Filed Under: Featured, Malware, Spam

Once again, cybercriminals are leaping at the opportunity to take advantage of breaking news stories to spread malware.

The latest example, coming just days after malware authors exploited interest in the Boston Marathon bombings, concerns the fatal explosion in the small community of West, Texas, of a fertiliser plant.

Here's an example of one of the malicious emails intercepted by SophosLabs, with the subject line "CAUGHT ON CAMERA: Fertilizer Plant Explosion Near Waco, Texas".

Malicious email

Other messages have been seen using the subject line "Raw: Texas Explosion Injures Dozens".

Clicking on the link contained inside the emails takes unsuspecting computer users to a webpage that contains a series of embedded YouTube videos.

Video website designed to infect visiting computers

Harmless enough, you might think. However, the webpage also contains a 640x360 pixel iFrame, that attempts to suck in malicious content from another site, designed to infect your computer. The attack uses the Redkit exploit kit to take advantage of vulnerabilities on visiting PCs in order to infect them with malware.

The Redkit exploit kit uses a PHP shell hosted on compromised websites to run its operations.

Firstly, Redkit bounces first level redirects to the next compromised server, and then malicious content delivering PDF or JAR (Java Archive) exploits are served up from a command & control server.

Sophos protects against the attack, detecting the injected malicious iFrames as Troj/ExpJS-II and Troj/Iframe-JG.

It seems clear that whoever is behind this malware attack was also being the attempt to infect computers with malware using the disguise of a news story about the Boston bombing earlier this week.

The criminals behind this attack couldn't care less that innocent people have died in Texas and Boston.
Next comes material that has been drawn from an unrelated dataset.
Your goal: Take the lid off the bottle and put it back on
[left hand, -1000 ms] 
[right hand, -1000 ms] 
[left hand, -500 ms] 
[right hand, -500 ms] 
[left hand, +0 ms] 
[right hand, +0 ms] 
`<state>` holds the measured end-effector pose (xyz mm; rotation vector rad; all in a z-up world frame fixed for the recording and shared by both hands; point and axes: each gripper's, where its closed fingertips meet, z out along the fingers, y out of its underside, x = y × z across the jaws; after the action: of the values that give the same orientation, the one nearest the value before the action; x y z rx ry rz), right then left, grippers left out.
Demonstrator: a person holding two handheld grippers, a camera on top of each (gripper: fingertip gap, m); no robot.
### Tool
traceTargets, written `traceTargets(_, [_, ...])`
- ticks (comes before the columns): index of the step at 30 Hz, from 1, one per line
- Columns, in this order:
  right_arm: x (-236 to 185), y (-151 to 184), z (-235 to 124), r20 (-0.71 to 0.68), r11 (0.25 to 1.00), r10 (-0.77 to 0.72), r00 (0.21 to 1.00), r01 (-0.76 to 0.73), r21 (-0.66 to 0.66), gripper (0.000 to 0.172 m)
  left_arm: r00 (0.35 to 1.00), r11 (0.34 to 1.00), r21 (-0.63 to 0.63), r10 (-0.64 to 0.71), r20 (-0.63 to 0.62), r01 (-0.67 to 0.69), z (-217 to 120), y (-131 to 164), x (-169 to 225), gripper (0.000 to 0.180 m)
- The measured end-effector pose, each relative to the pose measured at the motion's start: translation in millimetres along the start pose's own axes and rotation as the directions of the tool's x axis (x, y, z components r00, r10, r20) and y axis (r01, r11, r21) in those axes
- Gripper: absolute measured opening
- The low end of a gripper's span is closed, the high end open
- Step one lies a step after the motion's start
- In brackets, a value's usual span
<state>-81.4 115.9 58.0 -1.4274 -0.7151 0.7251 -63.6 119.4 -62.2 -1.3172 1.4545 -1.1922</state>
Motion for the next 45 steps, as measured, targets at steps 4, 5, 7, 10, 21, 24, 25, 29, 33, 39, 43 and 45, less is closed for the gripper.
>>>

Their only interest is making money by exploiting the computers of news-hungry internet users.

Don't make life easy for malicious hackers - and always go to legitimate news outlets for breaking news rather than rely upon unsolicited emails.

Thanks to SophosLabs researchers Paul Baccas and Fraser Howard, and Naked Security reader Nick Burns, for their assistance with this article.

, , , , ,

You might like

18 Responses to Warning! Hackers are exploiting Texas explosion news to spread malware

  1. Tim · 902 days ago

    I don't really get the idea of these types of posts I must say.

    I know it's a bit of a generalisation...but anyone who is a regular regular reader of this blog would not be the type to fall for scams of this type. Similarly (and conversely), the type of person that is going to fall for it would not be a reader of this blog....so what's the point exactly?

    I suppose you could argue that if you could stop just one person from clicking on a malicious email, it will be worth it.

    Personally, I think you should change the majority of your posts to cater more for IT pros who may just make up the bulk of your readership (a la posts by Paul Ducklin)

    Posts for folks who fall for obvious scams should be migrated to some kind of 21st century equivalent of the BBC public information films from the 60's & 70's.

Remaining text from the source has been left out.